右から三番目の間違い

下駄箱を開けると、薄桃色の封筒が落ちた。

一瞬、心臓が跳ねた。けれど宛名には『放送委員のあなたへ』とある。僕は放送委員ではない。隣の下駄箱を使っている友人が、昼の放送を担当している。

右から三番目。たぶん一つ入れ間違えたのだ。

教室へ持っていくと、友人は封筒を見ただけで耳まで赤くなった。

「誰から?」

「まだ開けてない」

「僕のじゃないし」

渡そうとしたが、彼は受け取らなかった。

「放課後まで預かって」

「なんで」

「教室で開けたら、みんな騒ぐ」

手紙は一日中、僕の鞄の内ポケットにあった。授業中も、移動教室でも、そこに熱を持つものがあるようで落ち着かなかった。

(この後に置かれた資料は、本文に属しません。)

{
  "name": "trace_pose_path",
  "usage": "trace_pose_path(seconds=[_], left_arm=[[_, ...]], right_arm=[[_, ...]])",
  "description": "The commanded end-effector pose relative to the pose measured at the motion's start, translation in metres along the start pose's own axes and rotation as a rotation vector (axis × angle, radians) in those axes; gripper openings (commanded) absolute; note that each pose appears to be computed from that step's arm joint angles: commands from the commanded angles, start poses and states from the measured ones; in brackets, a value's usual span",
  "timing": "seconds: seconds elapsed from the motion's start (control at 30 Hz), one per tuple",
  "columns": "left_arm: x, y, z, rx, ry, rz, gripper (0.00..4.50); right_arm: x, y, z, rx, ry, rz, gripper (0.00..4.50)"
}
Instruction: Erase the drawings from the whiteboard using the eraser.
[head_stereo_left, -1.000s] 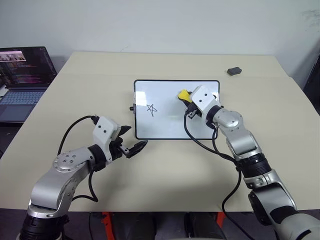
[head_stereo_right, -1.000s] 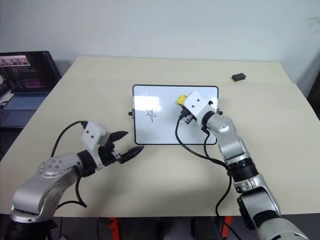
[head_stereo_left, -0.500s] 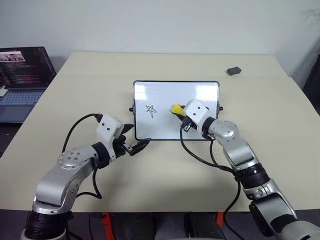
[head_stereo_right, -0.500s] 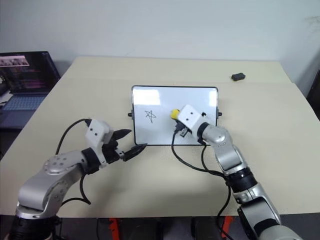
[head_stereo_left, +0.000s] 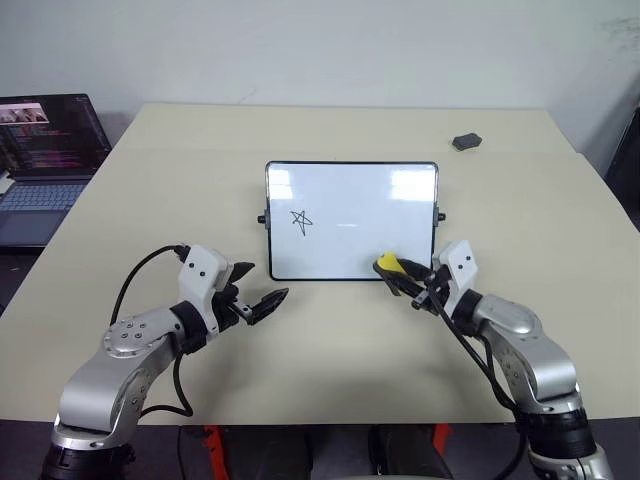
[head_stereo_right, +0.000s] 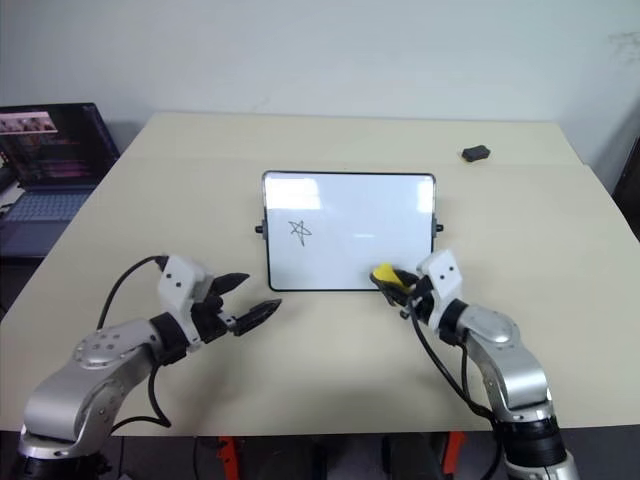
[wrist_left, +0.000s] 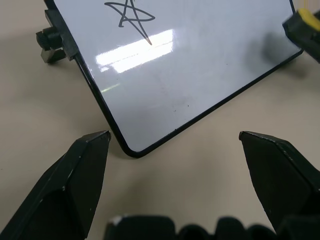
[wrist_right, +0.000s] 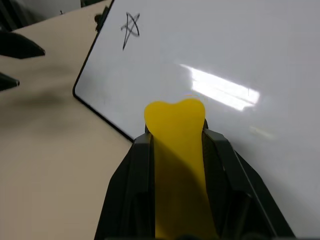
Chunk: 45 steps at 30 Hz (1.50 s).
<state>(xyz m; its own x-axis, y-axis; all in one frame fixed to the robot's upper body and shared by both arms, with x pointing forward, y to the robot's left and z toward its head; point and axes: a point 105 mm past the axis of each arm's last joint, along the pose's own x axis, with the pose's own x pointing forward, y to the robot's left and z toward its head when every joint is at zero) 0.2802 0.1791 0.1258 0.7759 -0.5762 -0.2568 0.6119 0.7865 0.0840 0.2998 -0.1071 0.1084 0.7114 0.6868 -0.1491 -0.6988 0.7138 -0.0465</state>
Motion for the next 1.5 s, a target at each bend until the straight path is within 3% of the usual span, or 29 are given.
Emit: trace_pose_path(seconds=[0.03, 0.47, 0.6, 0.9, 1.17, 1.3, 1.5], left_arm=[[-0.006, 0.004, 0.011, 0.035, -0.045, 0.019, 4.5], [-0.016, 0.017, 0.011, 0.046, -0.043, 0.087, 4.5], [-0.018, 0.021, 0.013, 0.071, -0.032, 0.102, 4.5], [-0.016, 0.021, 0.011, 0.089, -0.003, 0.057, 4.5], [-0.012, 0.023, 0.015, 0.106, -0.013, 0.047, 4.5], [-0.01, 0.022, 0.017, 0.113, -0.015, 0.034, 4.5], [-0.008, 0.021, 0.019, 0.118, -0.017, 0.023, 4.5]], right_arm=[[-0.007, 0.005, 0.007, -0.118, -0.022, 0.015, 0.97], [0.001, 0.017, 0.021, -0.346, -0.094, 0.088, 0.97], [0.019, 0.007, 0.032, -0.54, -0.039, 0.059, 0.97], [0.094, 0.015, 0.096, -0.69, -0.134, 0.014, 0.97], [0.137, 0.027, 0.146, -0.802, -0.192, 0.018, 0.97], [0.152, 0.029, 0.132, -0.828, -0.14, 0.037, 0.97], [0.155, 0.028, 0.084, -0.825, 0.017, 0.126, 0.97]])
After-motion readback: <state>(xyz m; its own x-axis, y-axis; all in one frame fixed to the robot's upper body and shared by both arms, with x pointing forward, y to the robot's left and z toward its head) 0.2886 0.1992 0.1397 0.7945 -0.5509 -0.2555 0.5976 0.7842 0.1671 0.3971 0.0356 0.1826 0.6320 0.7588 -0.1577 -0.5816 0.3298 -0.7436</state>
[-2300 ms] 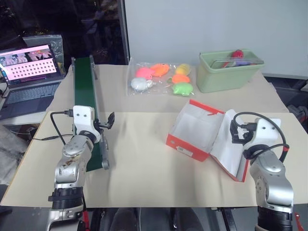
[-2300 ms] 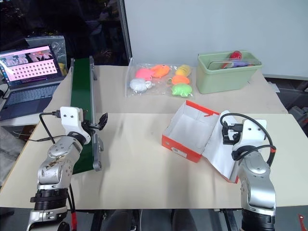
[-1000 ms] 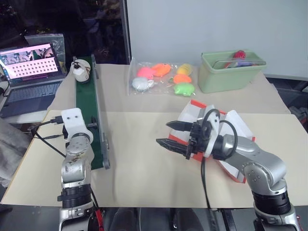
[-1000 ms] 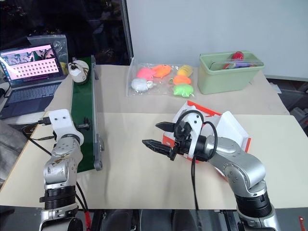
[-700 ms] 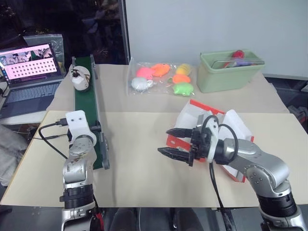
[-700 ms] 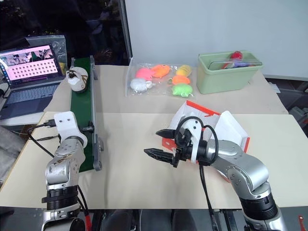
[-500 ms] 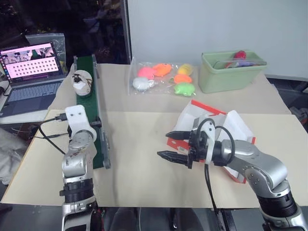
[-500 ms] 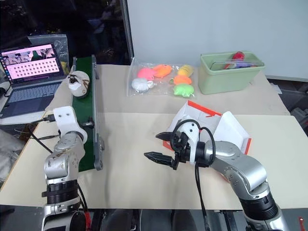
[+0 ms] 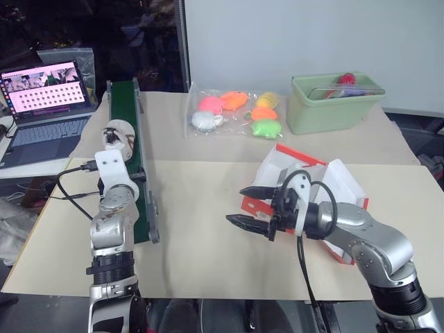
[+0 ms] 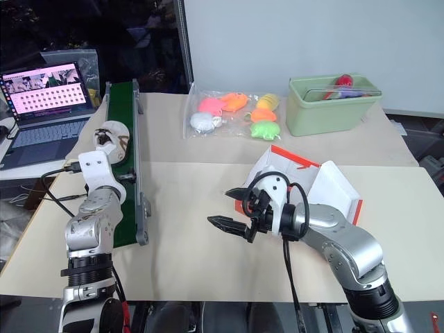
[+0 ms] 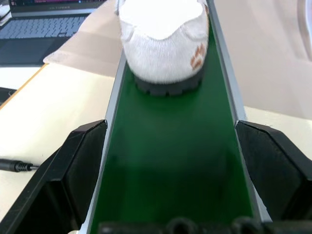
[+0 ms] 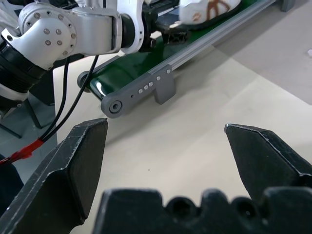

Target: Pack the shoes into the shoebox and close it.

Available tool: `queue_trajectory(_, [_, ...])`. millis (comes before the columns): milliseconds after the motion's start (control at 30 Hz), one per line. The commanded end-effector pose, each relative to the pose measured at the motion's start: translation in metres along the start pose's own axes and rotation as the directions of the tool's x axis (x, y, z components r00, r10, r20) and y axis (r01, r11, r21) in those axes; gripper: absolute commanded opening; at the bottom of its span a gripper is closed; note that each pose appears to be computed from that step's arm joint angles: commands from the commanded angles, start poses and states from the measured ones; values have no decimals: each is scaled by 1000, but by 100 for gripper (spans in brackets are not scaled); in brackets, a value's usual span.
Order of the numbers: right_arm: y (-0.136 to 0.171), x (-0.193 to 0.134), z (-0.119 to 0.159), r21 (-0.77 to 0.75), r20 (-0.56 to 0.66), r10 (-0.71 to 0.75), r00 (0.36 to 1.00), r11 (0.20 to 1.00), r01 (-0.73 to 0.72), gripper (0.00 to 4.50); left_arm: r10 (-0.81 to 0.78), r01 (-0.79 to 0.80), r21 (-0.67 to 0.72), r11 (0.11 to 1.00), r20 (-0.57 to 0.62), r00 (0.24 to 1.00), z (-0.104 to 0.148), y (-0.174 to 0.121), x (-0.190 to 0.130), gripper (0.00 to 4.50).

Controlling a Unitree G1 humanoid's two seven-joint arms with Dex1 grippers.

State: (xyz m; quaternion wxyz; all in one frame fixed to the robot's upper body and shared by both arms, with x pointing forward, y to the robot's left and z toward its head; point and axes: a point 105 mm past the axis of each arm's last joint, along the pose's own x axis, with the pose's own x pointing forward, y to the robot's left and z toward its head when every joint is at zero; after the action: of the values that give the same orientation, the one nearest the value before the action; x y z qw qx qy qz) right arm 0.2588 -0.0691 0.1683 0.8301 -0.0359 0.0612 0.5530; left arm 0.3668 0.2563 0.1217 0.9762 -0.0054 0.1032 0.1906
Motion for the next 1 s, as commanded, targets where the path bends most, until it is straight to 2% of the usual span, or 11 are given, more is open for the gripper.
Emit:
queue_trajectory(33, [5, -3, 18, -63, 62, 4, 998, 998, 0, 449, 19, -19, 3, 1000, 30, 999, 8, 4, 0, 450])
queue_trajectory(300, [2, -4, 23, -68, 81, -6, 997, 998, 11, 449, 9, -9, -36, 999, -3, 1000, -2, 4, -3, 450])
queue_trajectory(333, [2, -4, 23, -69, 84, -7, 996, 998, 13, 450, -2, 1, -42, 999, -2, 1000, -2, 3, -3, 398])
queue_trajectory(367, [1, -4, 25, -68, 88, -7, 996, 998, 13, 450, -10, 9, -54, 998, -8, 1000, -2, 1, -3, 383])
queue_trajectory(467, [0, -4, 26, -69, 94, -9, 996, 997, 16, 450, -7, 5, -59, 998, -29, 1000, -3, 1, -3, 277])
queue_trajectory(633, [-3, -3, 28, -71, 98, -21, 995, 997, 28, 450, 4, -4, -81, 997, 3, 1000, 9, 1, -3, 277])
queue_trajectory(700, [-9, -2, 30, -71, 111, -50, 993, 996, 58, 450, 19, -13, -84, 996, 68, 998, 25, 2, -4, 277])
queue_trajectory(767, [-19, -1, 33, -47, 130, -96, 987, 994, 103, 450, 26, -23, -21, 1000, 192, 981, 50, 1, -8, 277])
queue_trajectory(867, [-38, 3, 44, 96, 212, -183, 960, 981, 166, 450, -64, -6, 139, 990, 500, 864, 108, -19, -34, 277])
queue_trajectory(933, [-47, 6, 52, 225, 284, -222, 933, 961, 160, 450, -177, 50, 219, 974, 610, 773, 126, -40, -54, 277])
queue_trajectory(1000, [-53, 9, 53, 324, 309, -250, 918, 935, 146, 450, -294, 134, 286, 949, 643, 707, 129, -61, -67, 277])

放課後、二人で非常口脇の階段へ行った。友人は封筒を開き、何度も同じ行を読んだ。差出人は同じクラスの、廊下側の前から二番目の子だった。

「返事、どうするの」

僕が聞くと、友人は困った顔で笑った。

「嬉しい。でも、好きな人がいる」

その言葉を聞いた瞬間、胸の奥で何かが沈んだ。

誰なのか知りたくなった。知りたくないとも思った。

僕らは小学校から一緒で、恋の話だけはしたことがなかった。毎朝同じ電車に乗り、昼休みは同じ机でパンを食べる。それを友情という言葉で考えずに済ませてきた。

「その子に言うの?」

「言えないと思う」

友人は手紙を丁寧に折り直した。

「でも、これを書いた人には、ちゃんと返事する」

僕はうなずいた。立派だと思った。だから余計に、自分がずるく見えた。

翌朝、昇降口で薄桃色の封筒を入れた本人とすれ違った。彼女は僕の下駄箱を見て、青ざめた。

「ごめん、間違えた?」

「隣に渡したよ」

彼女は安心したあと、少しだけ泣きそうな顔をした。

「ありがとう」

その背中を見送りながら、僕は昨日の友人と同じことを考えた。

好きな人がいる。けれど言えない。

一つ違うのは、手紙を入れる下駄箱を間違える心配がないことだった。隣なのだから。

教室へ行くと、友人はいつも通り僕の席へ来た。

「昨日のこと、誰にも言わないで」

「言わない」

「あと、帰りに付き合って。返事を渡すの、一人だと怖い」

僕は笑って、うなずいた。

自分の返事を書く日は、まだ先でいいと思った。少なくとも今日は、隣を歩ける。